Farbbad in der Kartause

Farbbad in der Kartause
Leuchtende Farben im Kellergewölbe lenken die Blicke. | © Inka Grabowsky

Nachdenken über Kunst: Harald F. Müller hat gerade seine neue Ausstellung «Mondia» im Kunstmuseum Thurgau eröffnet. Sie ist noch bis Juni 2022 dort zu sehen. (Lesedauer: ca. 4 Minuten)

«In diesen Räumen würde sicher nicht jeder ausstellen», sagt Harald F. Müller. «Die Architektur ist wahnsinnig imposant, aber ich bekam die Möglichkeit, die Wände farbig zu gestalten. Das blendet den Raum aus. Die Farbigkeit lenkt die Blicke der Betrachter auf die Werke, weg vom Raum.»

Nun also sind die Kunstwerke nicht einfach im Respekt heischenden Kellergewölbe der Kartause Ittingen ausgestellt, sondern prangen erhaben auf grünen, gelben, rosa schillernden oder roten Flächen. Man vergisst die Historie des Orts und badet stattdessen in Farbe. «Die Ausstellung ist als optisches Reizfeld konzipiert», sagt Museumsdirektor Markus Landert, der seit fast dreissig Jahren gut mit Müller bekannt ist.
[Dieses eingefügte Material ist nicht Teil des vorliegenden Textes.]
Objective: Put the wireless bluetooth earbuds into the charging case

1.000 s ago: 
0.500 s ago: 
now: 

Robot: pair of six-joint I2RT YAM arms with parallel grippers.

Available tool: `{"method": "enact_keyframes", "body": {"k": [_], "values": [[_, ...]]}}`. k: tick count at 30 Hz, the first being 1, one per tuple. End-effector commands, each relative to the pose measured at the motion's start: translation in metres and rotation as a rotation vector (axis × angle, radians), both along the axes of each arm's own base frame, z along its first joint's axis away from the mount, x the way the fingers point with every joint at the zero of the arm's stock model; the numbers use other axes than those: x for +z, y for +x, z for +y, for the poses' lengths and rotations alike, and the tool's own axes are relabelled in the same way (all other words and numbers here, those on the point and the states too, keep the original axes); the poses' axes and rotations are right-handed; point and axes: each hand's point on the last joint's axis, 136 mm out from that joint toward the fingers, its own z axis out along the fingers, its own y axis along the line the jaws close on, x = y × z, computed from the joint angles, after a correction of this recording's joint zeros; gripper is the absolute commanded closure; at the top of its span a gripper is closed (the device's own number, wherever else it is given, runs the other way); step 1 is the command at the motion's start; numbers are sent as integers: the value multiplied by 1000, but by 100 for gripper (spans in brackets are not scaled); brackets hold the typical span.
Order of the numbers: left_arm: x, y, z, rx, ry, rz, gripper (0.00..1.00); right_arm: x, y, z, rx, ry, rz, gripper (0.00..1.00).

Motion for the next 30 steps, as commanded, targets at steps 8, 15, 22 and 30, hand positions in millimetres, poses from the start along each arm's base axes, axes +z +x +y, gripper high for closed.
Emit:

Harald F. Müller spielt mit Spiegelungen. Bild: Inka Grabowsky

Auftragsarbeit für das Kunstmuseum

Als Höhepunkt der Ausstellung und dementsprechend ein wenig wie ein Altarbild inszeniert gilt für Markus Landert und Harald F. Müller das Werk «musique non stop», eine Fotografie von fast zwei Metern Länge und 160 Zentimetern Höhe. Ein Plattencover der deutschen Band Kraftwerk mit dem gleichen Titel aus dem Jahr 1986 bildet den Hintergrund.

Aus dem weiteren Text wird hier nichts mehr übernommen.